Marginalisierung findet in einem Machtgefüge statt und geht mit Diskriminierung einher: Je weiter am gesellschaftlichen Rand sich eine Gruppe befindet, desto weniger Macht hat sie und desto stärker ist sie gegenüber der gesellschaftlichen Mitte benachteiligt. Marginalisierung beinhaltet den Verlust von Ressourcen, Einflussmöglichkeiten sowie Status und kann sich auf die psychische und physische Gesundheit auswirken. Wenn es sich bei der marginalisierten Gruppe um eine Minderheit handelt, lässt sich im Fall der psychischen und physischen Folgen auch von Minderheitenstress sprechen.

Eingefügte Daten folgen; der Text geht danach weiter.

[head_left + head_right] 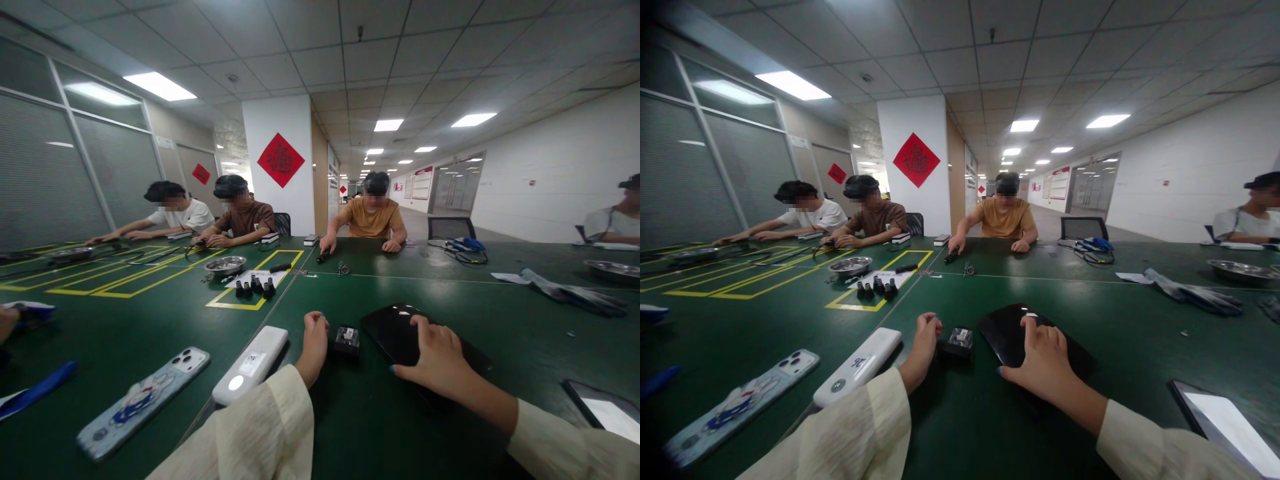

Aber Marginalisierung betrifft nicht nur Minderheiten. So wird in einer patriarchalen Gesellschaft Weiblichkeit marginalisiert, obwohl Frauen keine Minderheit sind.

 

Im Kulturbetrieb haben marginalisierte Akteur*innen unter anderem schlechtere Zugänge zu Förderung und einflussreichen Positionen. Sie wählen häufig Kunstformen, bei denen die Zugänge weniger stark reglementiert sind, wie zum Beispiel bei zeitgenössischem Tanz oder Spoken Word im Vergleich zu Ballett und Lyrik. Ihre Kunst findet in der Regel in Nischenräumen statt und es wird ihnen abgesprochen, dass ein größeres Publikum sich für ihre Themen interessiert.